O psicanalista Ricardo Goldenberg analisa conceitos elaborados por Freud, como instinto de horda, junto a referências da cultura pop, como Blade runner e os Beatles

janeiro de 2015
Divulgação
No final do século 19, o francês Gustave Le Bon escreveu Psicologia das massas. Em um momento histórico de industrialização, êxodo rural e superpopulação urbana em condições insalubres, Le Bon defende na obra que a multidão não se organiza de forma caótica: longe disso, possui uma estrutura própria de funcionamento, e bastaria conhecê-la para controlá-la.

O psicanalista Ricardo Goldenberg faz uma interlocução entre as teorias de Freud e Le Bon em Psicologia das massas e análise do eu,volume da coleção Para ler Freud, que propõe apresentar o pensamento do criador da psicanálise em linguagem acessível público leigo.

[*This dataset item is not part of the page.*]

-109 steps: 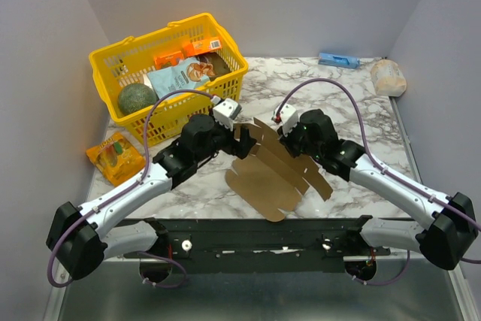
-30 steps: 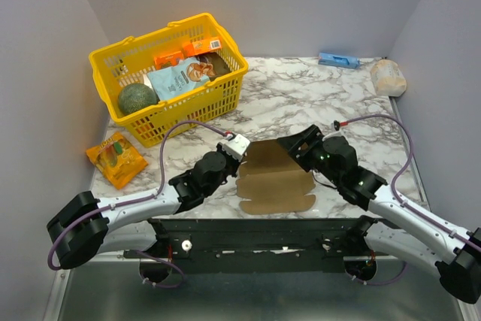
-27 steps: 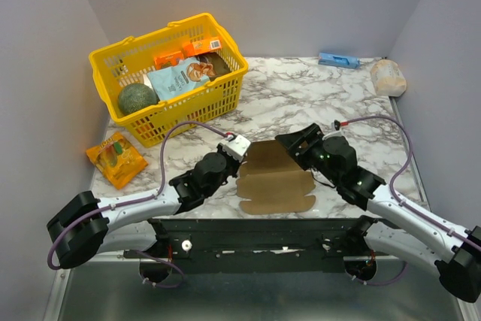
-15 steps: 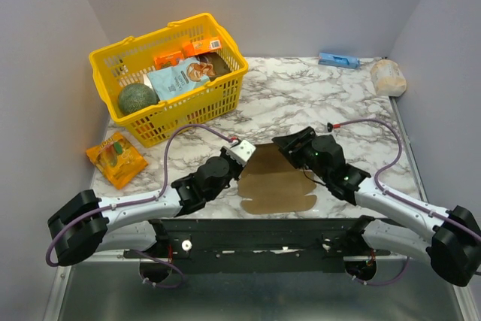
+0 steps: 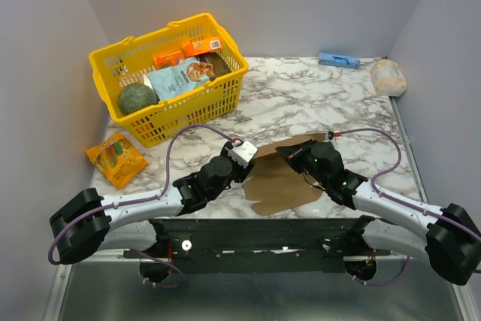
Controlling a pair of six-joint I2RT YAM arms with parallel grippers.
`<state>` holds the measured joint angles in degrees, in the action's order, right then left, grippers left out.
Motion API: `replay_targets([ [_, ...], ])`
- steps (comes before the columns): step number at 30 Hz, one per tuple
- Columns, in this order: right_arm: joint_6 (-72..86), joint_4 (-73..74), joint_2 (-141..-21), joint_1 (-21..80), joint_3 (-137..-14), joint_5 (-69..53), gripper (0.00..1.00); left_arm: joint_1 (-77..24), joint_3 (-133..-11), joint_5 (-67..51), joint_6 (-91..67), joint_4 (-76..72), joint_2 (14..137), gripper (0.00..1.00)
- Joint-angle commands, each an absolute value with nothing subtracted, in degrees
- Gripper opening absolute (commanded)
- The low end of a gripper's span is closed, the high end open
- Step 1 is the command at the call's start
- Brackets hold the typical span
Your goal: Fold the paper box
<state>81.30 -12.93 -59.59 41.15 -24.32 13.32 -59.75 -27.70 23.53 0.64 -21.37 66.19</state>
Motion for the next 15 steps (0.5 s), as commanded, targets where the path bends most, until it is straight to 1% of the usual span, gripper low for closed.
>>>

Nesse sentido, Goldenberg analisa conceitos elaborados por Freud, como instinto de horda, que levaria os seres humanos a se agruparem. A horda, porém, precisa de um líder capaz de rebaixar o espírito crítico das massas e ocupar o lugar do ideal do eu, ou o supereu para os liderados. Goldenberg explora diversas referências da cultura pop, como o escritor Paulo Coelho, o filme Blade runner e os Beatles.